**** RECORD SET

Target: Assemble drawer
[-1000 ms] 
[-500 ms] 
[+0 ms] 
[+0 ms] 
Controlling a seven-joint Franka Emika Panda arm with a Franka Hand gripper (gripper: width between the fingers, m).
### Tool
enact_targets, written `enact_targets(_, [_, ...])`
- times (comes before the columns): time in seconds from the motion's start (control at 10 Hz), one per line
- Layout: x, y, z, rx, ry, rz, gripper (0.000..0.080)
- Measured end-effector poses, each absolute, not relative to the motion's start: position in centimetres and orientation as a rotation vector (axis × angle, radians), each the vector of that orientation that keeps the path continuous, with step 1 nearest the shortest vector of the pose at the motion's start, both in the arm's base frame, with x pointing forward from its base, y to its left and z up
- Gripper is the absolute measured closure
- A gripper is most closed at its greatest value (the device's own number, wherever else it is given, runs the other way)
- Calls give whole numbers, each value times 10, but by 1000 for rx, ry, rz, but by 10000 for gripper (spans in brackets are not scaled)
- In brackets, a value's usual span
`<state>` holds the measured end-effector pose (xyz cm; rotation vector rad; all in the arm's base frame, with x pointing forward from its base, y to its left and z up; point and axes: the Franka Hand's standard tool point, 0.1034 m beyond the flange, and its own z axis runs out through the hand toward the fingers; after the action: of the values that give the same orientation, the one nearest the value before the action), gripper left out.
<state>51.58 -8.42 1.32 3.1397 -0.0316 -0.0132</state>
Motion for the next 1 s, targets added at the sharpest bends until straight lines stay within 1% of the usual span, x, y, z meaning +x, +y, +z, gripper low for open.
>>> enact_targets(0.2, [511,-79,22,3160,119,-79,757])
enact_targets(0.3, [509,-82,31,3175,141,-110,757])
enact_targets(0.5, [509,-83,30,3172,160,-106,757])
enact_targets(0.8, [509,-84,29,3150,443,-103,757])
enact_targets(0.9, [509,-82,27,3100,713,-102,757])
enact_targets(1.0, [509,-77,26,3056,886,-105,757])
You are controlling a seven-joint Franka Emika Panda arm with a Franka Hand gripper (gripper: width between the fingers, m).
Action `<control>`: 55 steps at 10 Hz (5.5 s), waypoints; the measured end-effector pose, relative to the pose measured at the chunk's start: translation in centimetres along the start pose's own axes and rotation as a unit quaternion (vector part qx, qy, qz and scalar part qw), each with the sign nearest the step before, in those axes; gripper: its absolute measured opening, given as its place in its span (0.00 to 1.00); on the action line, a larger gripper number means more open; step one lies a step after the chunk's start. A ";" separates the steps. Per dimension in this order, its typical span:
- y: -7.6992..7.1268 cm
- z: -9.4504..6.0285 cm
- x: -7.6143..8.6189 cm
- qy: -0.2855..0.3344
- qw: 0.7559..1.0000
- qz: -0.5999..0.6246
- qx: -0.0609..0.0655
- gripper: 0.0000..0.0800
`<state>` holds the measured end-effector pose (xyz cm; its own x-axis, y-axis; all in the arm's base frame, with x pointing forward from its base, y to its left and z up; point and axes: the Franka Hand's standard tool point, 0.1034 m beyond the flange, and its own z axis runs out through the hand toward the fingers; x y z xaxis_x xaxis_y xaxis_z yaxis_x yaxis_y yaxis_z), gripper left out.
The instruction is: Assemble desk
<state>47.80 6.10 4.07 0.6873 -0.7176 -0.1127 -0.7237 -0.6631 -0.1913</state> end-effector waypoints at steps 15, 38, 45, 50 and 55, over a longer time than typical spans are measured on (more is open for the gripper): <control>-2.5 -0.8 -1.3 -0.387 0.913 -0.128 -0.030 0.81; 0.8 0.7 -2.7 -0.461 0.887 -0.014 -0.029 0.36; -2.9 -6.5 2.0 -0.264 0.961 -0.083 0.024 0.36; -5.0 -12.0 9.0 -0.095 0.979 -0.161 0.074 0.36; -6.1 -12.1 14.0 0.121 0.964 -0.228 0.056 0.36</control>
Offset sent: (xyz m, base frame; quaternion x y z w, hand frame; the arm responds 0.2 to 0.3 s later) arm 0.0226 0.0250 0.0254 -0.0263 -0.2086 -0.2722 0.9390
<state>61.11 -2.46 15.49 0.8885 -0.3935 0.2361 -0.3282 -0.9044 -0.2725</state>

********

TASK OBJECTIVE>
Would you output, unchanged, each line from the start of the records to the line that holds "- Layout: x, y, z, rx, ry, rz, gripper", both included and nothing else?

OUTPUT OF THE EXERCISE>
Target: Assemble drawer
[-1000 ms] 
[-500 ms] 
[+0 ms] 
[+0 ms] 
Controlling a seven-joint Franka Emika Panda arm with a Franka Hand gripper (gripper: width between the fingers, m).
### Tool
enact_targets, written `enact_targets(_, [_, ...])`
- times (comes before the columns): time in seconds from the motion's start (control at 10 Hz), one per line
- Layout: x, y, z, rx, ry, rz, gripper (0.000..0.080)

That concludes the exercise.